En los primeros capítulos, el autor de una forma sencilla, explica el funcionamiento de R a través de la instalación, versiones, paquetes y la interface más popular, como es R-Studio, para luego hacer una clara descripción de la estructura de los datos como objetos y objetos espaciales en R, así como sus principales operaciones básicas.
La
organización de los objetos espaciales en R, y su representación espacial es
abordada desde los dos modelos de datos geográficos básicos como son: vector y raster, con el uso de los
paquetes sf y raster
respectivamente. Es importante destacar
la recomendación del
uso del paquete sf,
y no el paquete sp
que fue el primero y más
difundido. Esta recomendación se debe
al lanzamiento del paquete sf en el
año 2017, que presenta una estructura de los datos más simple y
poco a poco desplaza el uso del paquete sp.
Con respecto a la importanción y exportación de datos espaciales, se presentan los fomatos más conocidos tanto para vector, como es el caso del formato shape, y Geodatabase de ESRI y de raster con diferentes formatos de imagen y la opción de escoger la codificación de los datos.
En los capítulos 5 y 6 se presentan algunas operaciones básicas vectoriales, como: intersección, cálculo de distancias, áreas de influencia (buffers), agregación espacial. En el caso de las operaciones básicas raster que se abordan en el libro están: creación de mosaicos, recorte, reclasificación de valores, agregación espacial. Estas funciones se realizan a través de la librería raster. Adicionalmente, se muestran ejemplos de ejecución de métodos de re-muestreo (resample) como: vecino más cercano, bilineal; y operaciones de filtrado espacial. Por otro lado, se muestran operaciones de rasterización y de álgebra de mapas.
El
capítulo 7, titulado “Análisis geoestadístico:
detección de hot spots”, describe el uso de la librería
spdep para la definición y visualización de un
atributo (ponderaciones espaciales). Se presenta un estudio de caso de
estadística espacial, sin embargo no
se aborda el tema de geoestadística
propiamente, pues en R existen las
librerías geor, geostat, Rgeostats.
El análisis de sensores remotos, es abordado en el capítulo 8, iniciando con la importación de un conjunto de bandas. La visualización y el pre-tratamiento, así como la posibilidad de realizar fusión entre bandas multiespectrales y pancromática. El cálculo de índices espectrales, como SAVI, NDVI también es mostrado.

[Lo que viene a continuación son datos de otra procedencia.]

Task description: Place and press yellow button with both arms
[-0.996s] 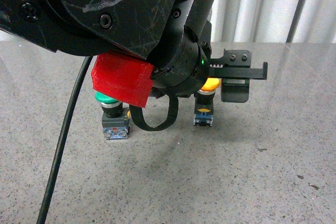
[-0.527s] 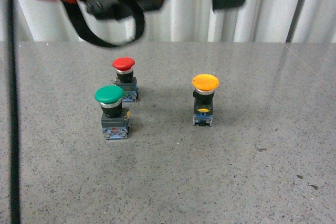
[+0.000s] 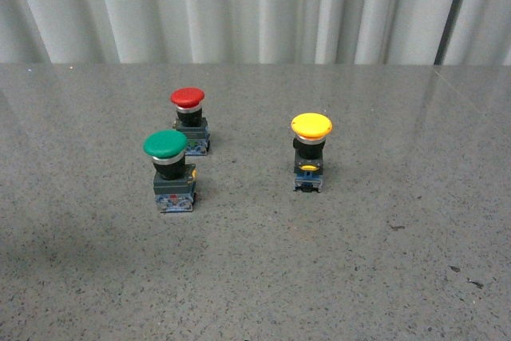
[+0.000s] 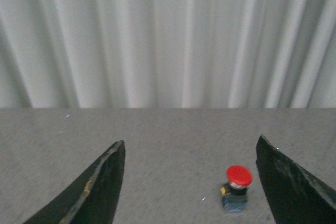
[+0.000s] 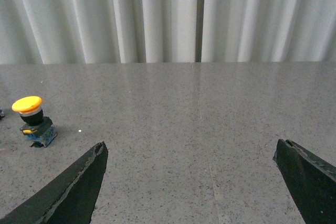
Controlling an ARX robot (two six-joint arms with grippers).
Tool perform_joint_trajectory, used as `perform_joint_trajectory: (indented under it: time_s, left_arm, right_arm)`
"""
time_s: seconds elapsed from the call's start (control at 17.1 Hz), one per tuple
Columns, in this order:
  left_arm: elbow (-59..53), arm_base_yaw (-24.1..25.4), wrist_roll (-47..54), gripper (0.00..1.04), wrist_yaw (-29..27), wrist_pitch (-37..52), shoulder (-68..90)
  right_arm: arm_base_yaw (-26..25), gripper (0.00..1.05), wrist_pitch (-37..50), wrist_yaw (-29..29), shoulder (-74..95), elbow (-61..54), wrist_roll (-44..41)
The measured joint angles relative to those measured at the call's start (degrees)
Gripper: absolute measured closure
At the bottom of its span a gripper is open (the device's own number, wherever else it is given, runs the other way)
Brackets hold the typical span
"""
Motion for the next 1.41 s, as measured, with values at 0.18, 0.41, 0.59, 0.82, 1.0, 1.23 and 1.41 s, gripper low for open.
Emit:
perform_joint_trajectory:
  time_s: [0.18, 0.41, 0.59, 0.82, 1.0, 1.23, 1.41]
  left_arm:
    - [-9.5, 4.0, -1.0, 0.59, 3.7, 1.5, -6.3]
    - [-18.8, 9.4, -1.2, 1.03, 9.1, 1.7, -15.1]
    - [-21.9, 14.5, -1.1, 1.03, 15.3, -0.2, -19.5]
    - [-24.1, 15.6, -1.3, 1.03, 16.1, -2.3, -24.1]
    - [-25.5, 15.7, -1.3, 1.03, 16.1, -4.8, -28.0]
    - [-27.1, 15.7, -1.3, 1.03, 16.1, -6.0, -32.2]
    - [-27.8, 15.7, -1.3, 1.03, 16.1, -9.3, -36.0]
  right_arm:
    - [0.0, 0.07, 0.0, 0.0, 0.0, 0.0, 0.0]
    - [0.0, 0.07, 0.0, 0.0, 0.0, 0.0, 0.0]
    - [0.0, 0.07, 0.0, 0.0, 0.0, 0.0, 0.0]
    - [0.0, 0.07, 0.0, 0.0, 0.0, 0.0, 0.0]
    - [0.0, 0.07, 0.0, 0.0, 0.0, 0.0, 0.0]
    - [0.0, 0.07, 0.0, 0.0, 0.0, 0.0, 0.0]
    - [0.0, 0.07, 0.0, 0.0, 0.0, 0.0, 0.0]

Por su parte, la clasificación supervisada y no supervisada de imágenes satelitales se la pueda realizar a través de la aplicación de la librería raster. El libro describe brevemente otros paquetes con los cuales es posible procesar diferentes fuentes de sensores remotos, incluyendo LiDAR.
En
el capítulo 9, se presentan funciones para la creación
de mapas sencillos, principalmente usando las librerías: maptools y RColorBrewer.
Y en el capítulo 10 se hace una breve reseña del uso de R con QGIS y
Dinámica EGO.
Finalmente, en la sección de Anexos, se presenta un apartado en donde se aborda el uso de los conceptos y la lógica de la librería sp para la gestión de datos espaciales, dado que esta librería ha sido usada extensivamente en la comunidad de usuarios de R en los últimos años.
De manera general, el libro presenta una estructura de fácil entendimiento para el manejo de datos espaciales con R, desde un punto bastante operativo, sin centrarse en algoritmos y conceptos de análisis espacial, buscando siempre, permitir al lector no desanimarse en el aprendizaje del entorno de progración que tiene R y motivando la profundización del aprendizaje a través de las comunidades y redes colaborativas.